EXERCISE AIM: Look below for the line with "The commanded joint". Extract that line and each one after it through the last, word for word.
++++
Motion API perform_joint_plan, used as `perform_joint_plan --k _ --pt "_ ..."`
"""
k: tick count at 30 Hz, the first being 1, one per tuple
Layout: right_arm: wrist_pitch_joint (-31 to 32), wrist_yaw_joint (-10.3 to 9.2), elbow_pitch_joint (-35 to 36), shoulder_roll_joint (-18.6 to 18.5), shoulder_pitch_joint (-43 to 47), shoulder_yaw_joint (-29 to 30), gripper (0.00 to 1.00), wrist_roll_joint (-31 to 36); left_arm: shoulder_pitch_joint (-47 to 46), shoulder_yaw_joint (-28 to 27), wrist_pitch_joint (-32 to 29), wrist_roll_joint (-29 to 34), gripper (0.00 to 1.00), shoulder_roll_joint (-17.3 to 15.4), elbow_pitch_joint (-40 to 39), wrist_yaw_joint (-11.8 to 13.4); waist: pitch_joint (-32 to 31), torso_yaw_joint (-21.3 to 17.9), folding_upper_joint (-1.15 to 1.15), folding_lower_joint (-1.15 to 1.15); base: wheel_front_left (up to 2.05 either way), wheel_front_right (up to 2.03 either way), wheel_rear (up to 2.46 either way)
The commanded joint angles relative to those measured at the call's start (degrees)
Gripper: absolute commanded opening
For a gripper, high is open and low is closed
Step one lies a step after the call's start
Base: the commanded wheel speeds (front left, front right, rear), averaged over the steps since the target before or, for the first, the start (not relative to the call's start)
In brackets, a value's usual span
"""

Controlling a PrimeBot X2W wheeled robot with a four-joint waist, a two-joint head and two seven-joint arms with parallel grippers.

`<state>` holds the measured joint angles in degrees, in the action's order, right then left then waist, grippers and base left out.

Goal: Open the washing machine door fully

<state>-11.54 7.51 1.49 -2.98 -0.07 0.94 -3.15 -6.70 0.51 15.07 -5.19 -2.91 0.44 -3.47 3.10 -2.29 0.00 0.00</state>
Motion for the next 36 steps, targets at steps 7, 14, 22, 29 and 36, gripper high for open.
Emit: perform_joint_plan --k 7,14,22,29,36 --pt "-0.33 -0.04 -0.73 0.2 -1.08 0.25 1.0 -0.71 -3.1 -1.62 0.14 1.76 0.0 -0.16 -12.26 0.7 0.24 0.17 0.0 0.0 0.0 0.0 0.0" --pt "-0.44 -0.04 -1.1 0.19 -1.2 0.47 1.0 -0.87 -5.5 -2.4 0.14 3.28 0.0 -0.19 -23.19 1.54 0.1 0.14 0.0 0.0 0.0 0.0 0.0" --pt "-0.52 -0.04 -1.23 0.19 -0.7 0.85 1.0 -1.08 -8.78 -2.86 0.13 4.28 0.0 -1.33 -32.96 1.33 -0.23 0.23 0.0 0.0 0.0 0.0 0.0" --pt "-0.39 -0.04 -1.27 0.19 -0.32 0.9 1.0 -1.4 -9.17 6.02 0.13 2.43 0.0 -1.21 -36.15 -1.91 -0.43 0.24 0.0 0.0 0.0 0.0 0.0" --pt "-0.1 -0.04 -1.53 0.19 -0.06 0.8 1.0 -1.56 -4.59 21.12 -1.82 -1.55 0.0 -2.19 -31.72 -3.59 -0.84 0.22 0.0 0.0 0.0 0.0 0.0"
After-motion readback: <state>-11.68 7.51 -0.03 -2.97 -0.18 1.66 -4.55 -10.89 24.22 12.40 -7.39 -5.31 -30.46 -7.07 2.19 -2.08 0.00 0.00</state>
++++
RESPONSE AREA:
The commanded joint angles relative to those measured at the call's start (degrees)
Gripper: absolute commanded opening
For a gripper, high is open and low is closed
Step one lies a step after the call's start
Base: the commanded wheel speeds (front left, front right, rear), averaged over the steps since the target before or, for the first, the start (not relative to the call's start)
In brackets, a value's usual span
"""

Controlling a PrimeBot X2W wheeled robot with a four-joint waist, a two-joint head and two seven-joint arms with parallel grippers.

`<state>` holds the measured joint angles in degrees, in the action's order, right then left then waist, grippers and base left out.

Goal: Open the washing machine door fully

<state>-11.54 7.51 1.49 -2.98 -0.07 0.94 -3.15 -6.70 0.51 15.07 -5.19 -2.91 0.44 -3.47 3.10 -2.29 0.00 0.00</state>
Motion for the next 36 steps, targets at steps 7, 14, 22, 29 and 36, gripper high for open.
Emit: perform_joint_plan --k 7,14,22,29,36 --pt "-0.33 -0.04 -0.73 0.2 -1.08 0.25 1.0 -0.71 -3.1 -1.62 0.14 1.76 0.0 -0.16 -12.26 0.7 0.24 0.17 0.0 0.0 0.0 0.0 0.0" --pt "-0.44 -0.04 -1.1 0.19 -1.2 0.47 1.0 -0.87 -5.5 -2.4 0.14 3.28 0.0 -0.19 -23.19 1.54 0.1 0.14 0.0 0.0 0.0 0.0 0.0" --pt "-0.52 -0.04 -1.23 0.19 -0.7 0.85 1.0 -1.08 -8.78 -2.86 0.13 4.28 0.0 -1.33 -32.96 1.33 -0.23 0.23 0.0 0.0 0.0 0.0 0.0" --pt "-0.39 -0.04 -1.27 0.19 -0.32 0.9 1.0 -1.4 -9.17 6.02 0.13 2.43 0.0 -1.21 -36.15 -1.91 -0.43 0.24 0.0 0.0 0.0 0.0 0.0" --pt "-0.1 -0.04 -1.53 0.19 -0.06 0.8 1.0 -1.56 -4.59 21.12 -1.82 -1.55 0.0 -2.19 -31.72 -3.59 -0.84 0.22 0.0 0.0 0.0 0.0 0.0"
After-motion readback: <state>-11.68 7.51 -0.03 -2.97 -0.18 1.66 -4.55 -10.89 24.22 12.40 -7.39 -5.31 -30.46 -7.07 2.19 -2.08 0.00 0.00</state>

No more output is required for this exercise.